**Task instructions:**
What is needed is the complete listing, repeated exactly.

**Given material:**
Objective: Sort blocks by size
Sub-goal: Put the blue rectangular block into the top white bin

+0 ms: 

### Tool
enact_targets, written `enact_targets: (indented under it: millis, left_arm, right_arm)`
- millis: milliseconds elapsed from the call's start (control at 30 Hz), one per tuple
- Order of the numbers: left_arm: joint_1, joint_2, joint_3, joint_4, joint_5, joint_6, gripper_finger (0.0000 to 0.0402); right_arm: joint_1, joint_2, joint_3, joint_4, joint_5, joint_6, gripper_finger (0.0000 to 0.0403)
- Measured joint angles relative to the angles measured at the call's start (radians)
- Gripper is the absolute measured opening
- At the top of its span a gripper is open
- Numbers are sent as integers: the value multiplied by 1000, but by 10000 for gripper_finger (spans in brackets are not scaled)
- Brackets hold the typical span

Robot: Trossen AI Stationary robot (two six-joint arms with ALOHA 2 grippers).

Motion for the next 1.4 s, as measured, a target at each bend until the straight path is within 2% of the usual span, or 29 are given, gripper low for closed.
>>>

**Reply to the task:**
Objective: Sort blocks by size
Sub-goal: Put the blue rectangular block into the top white bin

+0 ms: 

### Tool
enact_targets, written `enact_targets: (indented under it: millis, left_arm, right_arm)`
- millis: milliseconds elapsed from the call's start (control at 30 Hz), one per tuple
- Order of the numbers: left_arm: joint_1, joint_2, joint_3, joint_4, joint_5, joint_6, gripper_finger (0.0000 to 0.0402); right_arm: joint_1, joint_2, joint_3, joint_4, joint_5, joint_6, gripper_finger (0.0000 to 0.0403)
- Measured joint angles relative to the angles measured at the call's start (radians)
- Gripper is the absolute measured opening
- At the top of its span a gripper is open
- Numbers are sent as integers: the value multiplied by 1000, but by 10000 for gripper_finger (spans in brackets are not scaled)
- Brackets hold the typical span

Robot: Trossen AI Stationary robot (two six-joint arms with ALOHA 2 grippers).

Motion for the next 1.4 s, as measured, a target at each bend until the straight path is within 2% of the usual span, or 29 are given, gripper low for closed.
>>>

What the exercise required is now done.